La transformation vers le numérique est principalement lié aux facilités que ce type d’achat permet : Livraison, paiement, capacité à filtrer parmi l’offre d’articles disponibles.
Les marques qui ne s’orienteront pas vers ces innovations de présentation perdront probablement du terrain face à la concurrence.

Appartenir à une tribu et véhiculer un message

Il en résulte qu’en achetant des produits de luxe, les consommateurs tentent de transmettre la valeur symbolique de la marque sur leur propre identité. Ils utilisent les produits de luxe pour communiquer et les considèrent comme une extension de leur personnalité. Les produits de luxe sont souvent consommés dans la recherche d’une reconnaissance sociale et pour obtenir un plus grand prestige ou un plus grand respect d’autrui.
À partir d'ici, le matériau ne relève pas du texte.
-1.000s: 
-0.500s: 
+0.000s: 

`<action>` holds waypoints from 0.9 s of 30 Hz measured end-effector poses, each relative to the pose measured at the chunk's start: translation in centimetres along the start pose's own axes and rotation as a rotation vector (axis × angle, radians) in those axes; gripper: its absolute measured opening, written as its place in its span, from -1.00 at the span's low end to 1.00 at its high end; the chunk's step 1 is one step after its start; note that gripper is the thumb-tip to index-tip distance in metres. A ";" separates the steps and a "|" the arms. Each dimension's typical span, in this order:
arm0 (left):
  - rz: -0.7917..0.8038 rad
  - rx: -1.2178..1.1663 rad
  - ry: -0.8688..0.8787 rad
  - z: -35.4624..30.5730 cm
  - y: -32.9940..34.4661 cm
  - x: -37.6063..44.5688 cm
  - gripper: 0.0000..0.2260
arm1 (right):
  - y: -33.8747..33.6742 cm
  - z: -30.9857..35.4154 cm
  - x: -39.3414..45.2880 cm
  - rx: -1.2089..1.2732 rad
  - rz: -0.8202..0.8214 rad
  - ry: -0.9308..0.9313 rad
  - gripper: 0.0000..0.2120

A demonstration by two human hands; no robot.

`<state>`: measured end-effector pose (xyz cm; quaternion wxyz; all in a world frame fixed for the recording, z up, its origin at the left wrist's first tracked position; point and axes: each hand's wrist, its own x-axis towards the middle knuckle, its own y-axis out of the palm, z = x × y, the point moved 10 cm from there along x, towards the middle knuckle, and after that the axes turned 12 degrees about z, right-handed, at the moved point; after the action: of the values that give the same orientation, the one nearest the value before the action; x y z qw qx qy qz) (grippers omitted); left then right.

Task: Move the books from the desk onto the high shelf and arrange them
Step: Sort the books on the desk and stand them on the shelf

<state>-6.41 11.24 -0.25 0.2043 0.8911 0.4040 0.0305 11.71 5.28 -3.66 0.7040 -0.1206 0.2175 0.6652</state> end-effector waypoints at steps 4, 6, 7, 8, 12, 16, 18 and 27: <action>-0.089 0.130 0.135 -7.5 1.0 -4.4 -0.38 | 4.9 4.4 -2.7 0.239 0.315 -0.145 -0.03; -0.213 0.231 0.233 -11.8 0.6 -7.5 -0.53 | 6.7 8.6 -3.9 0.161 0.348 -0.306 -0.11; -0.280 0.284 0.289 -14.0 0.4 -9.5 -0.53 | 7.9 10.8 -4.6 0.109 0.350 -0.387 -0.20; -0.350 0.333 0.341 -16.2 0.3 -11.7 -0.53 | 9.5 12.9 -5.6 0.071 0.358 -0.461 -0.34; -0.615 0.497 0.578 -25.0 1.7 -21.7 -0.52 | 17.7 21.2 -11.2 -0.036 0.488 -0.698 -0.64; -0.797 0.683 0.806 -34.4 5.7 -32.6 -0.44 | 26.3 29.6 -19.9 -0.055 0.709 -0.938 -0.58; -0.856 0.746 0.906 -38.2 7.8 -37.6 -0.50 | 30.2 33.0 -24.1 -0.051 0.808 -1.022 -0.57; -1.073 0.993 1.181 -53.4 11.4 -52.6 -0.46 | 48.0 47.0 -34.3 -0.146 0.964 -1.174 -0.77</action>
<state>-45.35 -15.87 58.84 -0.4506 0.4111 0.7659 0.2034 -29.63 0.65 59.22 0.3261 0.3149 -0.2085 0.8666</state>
La consommation de ces produits se formalise dans le but d’améliorer la position dans la société, en tant que consommation de notoriété.

Toutes ses caractéristiques ont permis à l’industrie du luxe de se maintenir et d’amoindrir le choc de consommation au cours de la pandémie. Prendre exemple sur leur stratégie de vente et de consommation semble pertinent.